Would you please output the data exactly, omitting no line?
· · · ·
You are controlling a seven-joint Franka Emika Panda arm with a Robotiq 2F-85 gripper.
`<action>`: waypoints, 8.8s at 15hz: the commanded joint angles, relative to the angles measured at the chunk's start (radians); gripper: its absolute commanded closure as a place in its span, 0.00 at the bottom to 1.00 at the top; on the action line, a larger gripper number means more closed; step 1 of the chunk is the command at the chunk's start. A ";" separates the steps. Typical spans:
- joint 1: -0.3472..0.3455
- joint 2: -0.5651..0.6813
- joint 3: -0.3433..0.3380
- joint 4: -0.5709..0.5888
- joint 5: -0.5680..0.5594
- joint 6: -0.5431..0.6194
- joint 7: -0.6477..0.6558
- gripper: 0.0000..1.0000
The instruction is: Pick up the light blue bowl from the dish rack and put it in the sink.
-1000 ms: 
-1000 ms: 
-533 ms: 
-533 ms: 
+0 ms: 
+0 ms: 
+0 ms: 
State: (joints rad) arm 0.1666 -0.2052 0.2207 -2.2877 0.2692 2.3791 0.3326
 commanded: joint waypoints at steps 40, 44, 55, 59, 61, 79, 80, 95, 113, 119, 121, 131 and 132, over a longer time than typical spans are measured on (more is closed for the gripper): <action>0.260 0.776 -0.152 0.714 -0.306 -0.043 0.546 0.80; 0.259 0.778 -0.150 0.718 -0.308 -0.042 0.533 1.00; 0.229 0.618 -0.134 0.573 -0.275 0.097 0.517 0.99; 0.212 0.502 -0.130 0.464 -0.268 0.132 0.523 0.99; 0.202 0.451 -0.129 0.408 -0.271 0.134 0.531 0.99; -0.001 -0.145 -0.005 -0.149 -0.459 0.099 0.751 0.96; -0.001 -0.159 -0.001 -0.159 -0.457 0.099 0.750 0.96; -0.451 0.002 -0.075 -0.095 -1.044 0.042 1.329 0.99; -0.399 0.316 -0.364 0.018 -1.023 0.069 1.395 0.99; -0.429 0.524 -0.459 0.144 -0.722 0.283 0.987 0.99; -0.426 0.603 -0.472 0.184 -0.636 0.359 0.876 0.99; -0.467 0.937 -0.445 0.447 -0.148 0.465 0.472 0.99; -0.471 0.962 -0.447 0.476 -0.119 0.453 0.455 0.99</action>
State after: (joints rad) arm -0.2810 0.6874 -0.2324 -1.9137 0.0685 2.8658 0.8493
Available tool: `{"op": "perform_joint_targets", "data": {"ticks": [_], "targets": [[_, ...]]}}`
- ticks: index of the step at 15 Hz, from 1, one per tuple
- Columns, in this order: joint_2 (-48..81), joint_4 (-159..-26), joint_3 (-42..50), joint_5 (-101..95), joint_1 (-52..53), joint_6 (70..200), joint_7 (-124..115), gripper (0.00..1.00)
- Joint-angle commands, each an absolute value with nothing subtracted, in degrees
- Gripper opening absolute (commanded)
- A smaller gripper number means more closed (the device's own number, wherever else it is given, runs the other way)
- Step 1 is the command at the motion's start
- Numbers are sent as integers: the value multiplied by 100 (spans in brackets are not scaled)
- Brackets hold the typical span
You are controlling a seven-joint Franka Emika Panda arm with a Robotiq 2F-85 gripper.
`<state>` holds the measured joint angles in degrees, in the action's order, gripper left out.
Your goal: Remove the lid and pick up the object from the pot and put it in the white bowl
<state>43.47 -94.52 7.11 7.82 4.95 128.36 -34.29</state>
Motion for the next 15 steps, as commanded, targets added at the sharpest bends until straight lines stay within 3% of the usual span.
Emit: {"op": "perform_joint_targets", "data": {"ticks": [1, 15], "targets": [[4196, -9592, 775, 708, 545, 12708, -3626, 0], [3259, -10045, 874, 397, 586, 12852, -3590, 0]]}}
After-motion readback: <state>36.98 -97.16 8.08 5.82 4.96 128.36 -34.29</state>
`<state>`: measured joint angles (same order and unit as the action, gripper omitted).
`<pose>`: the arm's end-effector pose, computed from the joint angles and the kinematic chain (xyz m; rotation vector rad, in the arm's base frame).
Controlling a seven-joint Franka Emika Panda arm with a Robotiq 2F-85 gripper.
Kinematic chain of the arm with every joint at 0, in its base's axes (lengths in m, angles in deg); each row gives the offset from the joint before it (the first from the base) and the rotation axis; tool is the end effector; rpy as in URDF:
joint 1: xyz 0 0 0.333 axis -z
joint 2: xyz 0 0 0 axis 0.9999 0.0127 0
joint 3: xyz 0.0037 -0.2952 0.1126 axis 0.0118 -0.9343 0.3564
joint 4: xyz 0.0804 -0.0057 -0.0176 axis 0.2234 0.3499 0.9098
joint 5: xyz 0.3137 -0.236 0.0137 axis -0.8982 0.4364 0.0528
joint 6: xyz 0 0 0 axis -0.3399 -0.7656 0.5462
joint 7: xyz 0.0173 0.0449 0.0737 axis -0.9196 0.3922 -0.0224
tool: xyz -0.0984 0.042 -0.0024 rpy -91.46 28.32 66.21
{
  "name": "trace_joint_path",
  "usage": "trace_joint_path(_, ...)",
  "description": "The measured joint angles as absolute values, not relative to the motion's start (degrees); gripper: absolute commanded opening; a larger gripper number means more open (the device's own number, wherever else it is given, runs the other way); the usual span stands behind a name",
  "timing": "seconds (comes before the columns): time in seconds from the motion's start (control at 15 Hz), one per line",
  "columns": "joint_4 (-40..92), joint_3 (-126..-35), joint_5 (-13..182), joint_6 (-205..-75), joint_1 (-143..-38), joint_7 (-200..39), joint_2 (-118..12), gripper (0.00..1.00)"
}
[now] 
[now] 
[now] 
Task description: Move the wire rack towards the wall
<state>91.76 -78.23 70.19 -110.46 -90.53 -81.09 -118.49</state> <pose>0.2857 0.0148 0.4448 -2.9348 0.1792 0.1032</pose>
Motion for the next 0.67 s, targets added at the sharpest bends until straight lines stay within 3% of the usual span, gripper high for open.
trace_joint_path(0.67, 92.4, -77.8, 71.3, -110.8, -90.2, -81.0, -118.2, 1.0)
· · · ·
• _Solved exercise_:
You are controlling a seven-joint Franka Emika Panda arm with a Robotiq 2F-85 gripper.
`<action>`: waypoints, 8.8s at 15hz: the commanded joint angles, relative to the angles measured at the chunk's start (radians); gripper: its absolute commanded closure as a place in its span, 0.00 at the bottom to 1.00 at the top; on the action line, a larger gripper number means more closed; step 1 of the chunk is the command at the chunk's start. A ";" separates the steps. Typical spans:
- joint 1: -0.3472..0.3455
- joint 2: -0.5651..0.6813
- joint 3: -0.3433..0.3380
- joint 4: -0.5709..0.5888
- joint 5: -0.5680..0.5594
- joint 6: -0.5431..0.6194
- joint 7: -0.6477..0.6558
- gripper: 0.0000..1.0000
The instruction is: Pick up the light blue bowl from the dish rack and put it in the sink.
-1000 ms: 
-1000 ms: 
-533 ms: 
-533 ms: 
+0 ms: 
+0 ms: 
+0 ms: 
State: (joints rad) arm 0.1666 -0.2052 0.2207 -2.2877 0.2692 2.3791 0.3326
 commanded: joint waypoints at steps 40, 44, 55, 59, 61, 79, 80, 95, 113, 119, 121, 131 and 132, over a longer time than typical spans are measured on (more is closed for the gripper): <action>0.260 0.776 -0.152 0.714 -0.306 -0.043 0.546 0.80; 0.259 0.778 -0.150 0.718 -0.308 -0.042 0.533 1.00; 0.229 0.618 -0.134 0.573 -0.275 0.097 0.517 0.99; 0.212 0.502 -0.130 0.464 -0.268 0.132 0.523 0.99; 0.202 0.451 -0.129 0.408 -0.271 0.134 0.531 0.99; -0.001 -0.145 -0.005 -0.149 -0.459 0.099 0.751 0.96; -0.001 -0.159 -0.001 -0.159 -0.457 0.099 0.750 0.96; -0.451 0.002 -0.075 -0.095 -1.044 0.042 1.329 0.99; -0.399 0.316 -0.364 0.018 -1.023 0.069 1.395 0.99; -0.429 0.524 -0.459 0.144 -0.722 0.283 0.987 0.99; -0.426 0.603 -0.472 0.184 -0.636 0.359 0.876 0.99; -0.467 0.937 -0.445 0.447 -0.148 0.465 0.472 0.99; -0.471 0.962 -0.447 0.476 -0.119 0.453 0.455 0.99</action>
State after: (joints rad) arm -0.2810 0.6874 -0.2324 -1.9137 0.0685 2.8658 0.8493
Available tool: `{"op": "perform_joint_targets", "data": {"ticks": [_], "targets": [[_, ...]]}}`
- ticks: index of the step at 15 Hz, from 1, one per tuple
- Columns, in this order: joint_2 (-48..81), joint_4 (-159..-26), joint_3 (-42..50), joint_5 (-101..95), joint_1 (-52..53), joint_6 (70..200), joint_7 (-124..115), gripper (0.00..1.00)
- Joint-angle commands, each an absolute value with nothing subtracted, in degrees
- Gripper opening absolute (commanded)
- A smaller gripper number means more closed (the device's own number, wherever else it is given, runs the other way)
- Step 1 is the command at the motion's start
- Numbers are sent as integers: the value multiplied by 100 (spans in brackets are not scaled)
- Brackets hold the typical span
You are controlling a seven-joint Franka Emika Panda arm with a Robotiq 2F-85 gripper.
`<state>` holds the measured joint angles in degrees, in the action's order, gripper left out.
Your goal: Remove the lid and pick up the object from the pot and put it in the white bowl
<state>43.47 -94.52 7.11 7.82 4.95 128.36 -34.29</state>
Motion for the next 15 steps, as commanded, targets added at the sharpest bends until straight lines stay within 3% of the usual span.
Emit: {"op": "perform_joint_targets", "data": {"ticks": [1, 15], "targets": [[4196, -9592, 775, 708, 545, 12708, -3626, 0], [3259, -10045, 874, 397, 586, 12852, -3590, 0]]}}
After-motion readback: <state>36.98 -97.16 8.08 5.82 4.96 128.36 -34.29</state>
`<state>`: measured joint angles (same order and unit as the action, gripper omitted).
`<pose>`: the arm's end-effector pose, computed from the joint angles and the kinematic chain (xyz m; rotation vector rad, in the arm's base frame).
Controlling a seven-joint Franka Emika Panda arm with a Robotiq 2F-85 gripper.
Kinematic chain of the arm with every joint at 0, in its base's axes (lengths in m, angles in deg); each row gives the offset from the joint before it (the first from the base) and the rotation axis; tool is the end effector; rpy as in URDF:
joint 1: xyz 0 0 0.333 axis -z
joint 2: xyz 0 0 0 axis 0.9999 0.0127 0
joint 3: xyz 0.0037 -0.2952 0.1126 axis 0.0118 -0.9343 0.3564
joint 4: xyz 0.0804 -0.0057 -0.0176 axis 0.2234 0.3499 0.9098
joint 5: xyz 0.3137 -0.236 0.0137 axis -0.8982 0.4364 0.0528
joint 6: xyz 0 0 0 axis -0.3399 -0.7656 0.5462
joint 7: xyz 0.0173 0.0449 0.0737 axis -0.9196 0.3922 -0.0224
tool: xyz -0.0984 0.042 -0.0024 rpy -91.46 28.32 66.21
{
  "name": "trace_joint_path",
  "usage": "trace_joint_path(_, ...)",
  "description": "The measured joint angles as absolute values, not relative to the motion's start (degrees); gripper: absolute commanded opening; a larger gripper number means more open (the device's own number, wherever else it is given, runs the other way); the usual span stands behind a name",
  "timing": "seconds (comes before the columns): time in seconds from the motion's start (control at 15 Hz), one per line",
  "columns": "joint_4 (-40..92), joint_3 (-126..-35), joint_5 (-13..182), joint_6 (-205..-75), joint_1 (-143..-38), joint_7 (-200..39), joint_2 (-118..12), gripper (0.00..1.00)"
}
[now] 
[now] 
[now] 
Task description: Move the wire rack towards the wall
<state>91.76 -78.23 70.19 -110.46 -90.53 -81.09 -118.49</state> <pose>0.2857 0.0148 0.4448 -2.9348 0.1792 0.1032</pose>
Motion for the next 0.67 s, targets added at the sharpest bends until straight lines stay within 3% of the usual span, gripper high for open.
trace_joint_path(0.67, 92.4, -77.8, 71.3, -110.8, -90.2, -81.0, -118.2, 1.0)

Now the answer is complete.